EXERCISE DETAILS =
The lines from the top of the data down to the line with "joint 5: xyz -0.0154" should be repeated exactly, both ends included.

GIVEN MATERIAL =
-*-

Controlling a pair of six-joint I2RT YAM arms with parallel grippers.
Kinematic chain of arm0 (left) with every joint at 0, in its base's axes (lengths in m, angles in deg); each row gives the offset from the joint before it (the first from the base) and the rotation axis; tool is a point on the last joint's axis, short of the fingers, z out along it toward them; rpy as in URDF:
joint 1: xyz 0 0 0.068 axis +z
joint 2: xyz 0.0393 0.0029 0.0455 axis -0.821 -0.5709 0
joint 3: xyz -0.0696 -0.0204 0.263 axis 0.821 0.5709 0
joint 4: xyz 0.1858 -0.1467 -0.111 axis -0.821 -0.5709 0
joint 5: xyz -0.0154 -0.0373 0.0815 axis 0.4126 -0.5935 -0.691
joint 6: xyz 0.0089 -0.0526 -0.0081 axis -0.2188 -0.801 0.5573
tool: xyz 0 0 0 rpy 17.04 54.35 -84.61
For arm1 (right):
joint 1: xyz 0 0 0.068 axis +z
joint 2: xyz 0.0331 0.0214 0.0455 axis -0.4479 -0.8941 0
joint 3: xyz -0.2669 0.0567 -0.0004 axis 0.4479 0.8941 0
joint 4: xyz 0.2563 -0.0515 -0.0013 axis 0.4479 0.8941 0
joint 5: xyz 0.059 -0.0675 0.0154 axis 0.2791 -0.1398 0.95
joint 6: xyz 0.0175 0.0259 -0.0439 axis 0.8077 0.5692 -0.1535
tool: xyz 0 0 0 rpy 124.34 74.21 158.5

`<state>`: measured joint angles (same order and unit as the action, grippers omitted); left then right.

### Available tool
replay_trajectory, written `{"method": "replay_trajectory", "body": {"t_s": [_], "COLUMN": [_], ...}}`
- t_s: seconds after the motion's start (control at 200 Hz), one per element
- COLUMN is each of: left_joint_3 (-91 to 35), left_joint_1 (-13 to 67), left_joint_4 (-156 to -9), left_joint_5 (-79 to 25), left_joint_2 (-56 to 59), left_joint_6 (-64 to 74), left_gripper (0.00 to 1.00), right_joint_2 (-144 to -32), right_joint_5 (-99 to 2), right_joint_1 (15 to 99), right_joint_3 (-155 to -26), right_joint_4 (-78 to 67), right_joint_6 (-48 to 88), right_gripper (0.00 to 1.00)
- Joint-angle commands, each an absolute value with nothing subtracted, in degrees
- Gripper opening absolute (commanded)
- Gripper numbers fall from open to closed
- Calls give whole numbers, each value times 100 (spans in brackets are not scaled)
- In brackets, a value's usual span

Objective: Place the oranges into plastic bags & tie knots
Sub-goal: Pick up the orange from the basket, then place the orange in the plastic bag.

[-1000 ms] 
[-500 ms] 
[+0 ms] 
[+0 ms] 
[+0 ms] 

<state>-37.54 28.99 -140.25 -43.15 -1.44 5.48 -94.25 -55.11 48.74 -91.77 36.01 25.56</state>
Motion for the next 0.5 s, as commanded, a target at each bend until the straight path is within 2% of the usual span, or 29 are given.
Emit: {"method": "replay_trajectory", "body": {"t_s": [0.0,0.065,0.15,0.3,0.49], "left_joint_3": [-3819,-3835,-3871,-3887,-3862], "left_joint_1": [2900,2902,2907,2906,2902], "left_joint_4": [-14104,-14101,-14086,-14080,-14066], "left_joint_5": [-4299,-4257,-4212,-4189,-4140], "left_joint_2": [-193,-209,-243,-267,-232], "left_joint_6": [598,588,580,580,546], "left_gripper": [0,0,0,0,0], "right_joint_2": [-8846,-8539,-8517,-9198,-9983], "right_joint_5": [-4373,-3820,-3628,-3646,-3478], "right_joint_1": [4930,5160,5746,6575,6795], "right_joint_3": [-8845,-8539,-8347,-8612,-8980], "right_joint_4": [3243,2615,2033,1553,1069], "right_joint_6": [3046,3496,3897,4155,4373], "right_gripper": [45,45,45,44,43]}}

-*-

EXERCISE SOLUTION =
Controlling a pair of six-joint I2RT YAM arms with parallel grippers.
Kinematic chain of arm0 (left) with every joint at 0, in its base's axes (lengths in m, angles in deg); each row gives the offset from the joint before it (the first from the base) and the rotation axis; tool is a point on the last joint's axis, short of the fingers, z out along it toward them; rpy as in URDF:
joint 1: xyz 0 0 0.068 axis +z
joint 2: xyz 0.0393 0.0029 0.0455 axis -0.821 -0.5709 0
joint 3: xyz -0.0696 -0.0204 0.263 axis 0.821 0.5709 0
joint 4: xyz 0.1858 -0.1467 -0.111 axis -0.821 -0.5709 0
joint 5: xyz -0.0154 -0.0373 0.0815 axis 0.4126 -0.5935 -0.691

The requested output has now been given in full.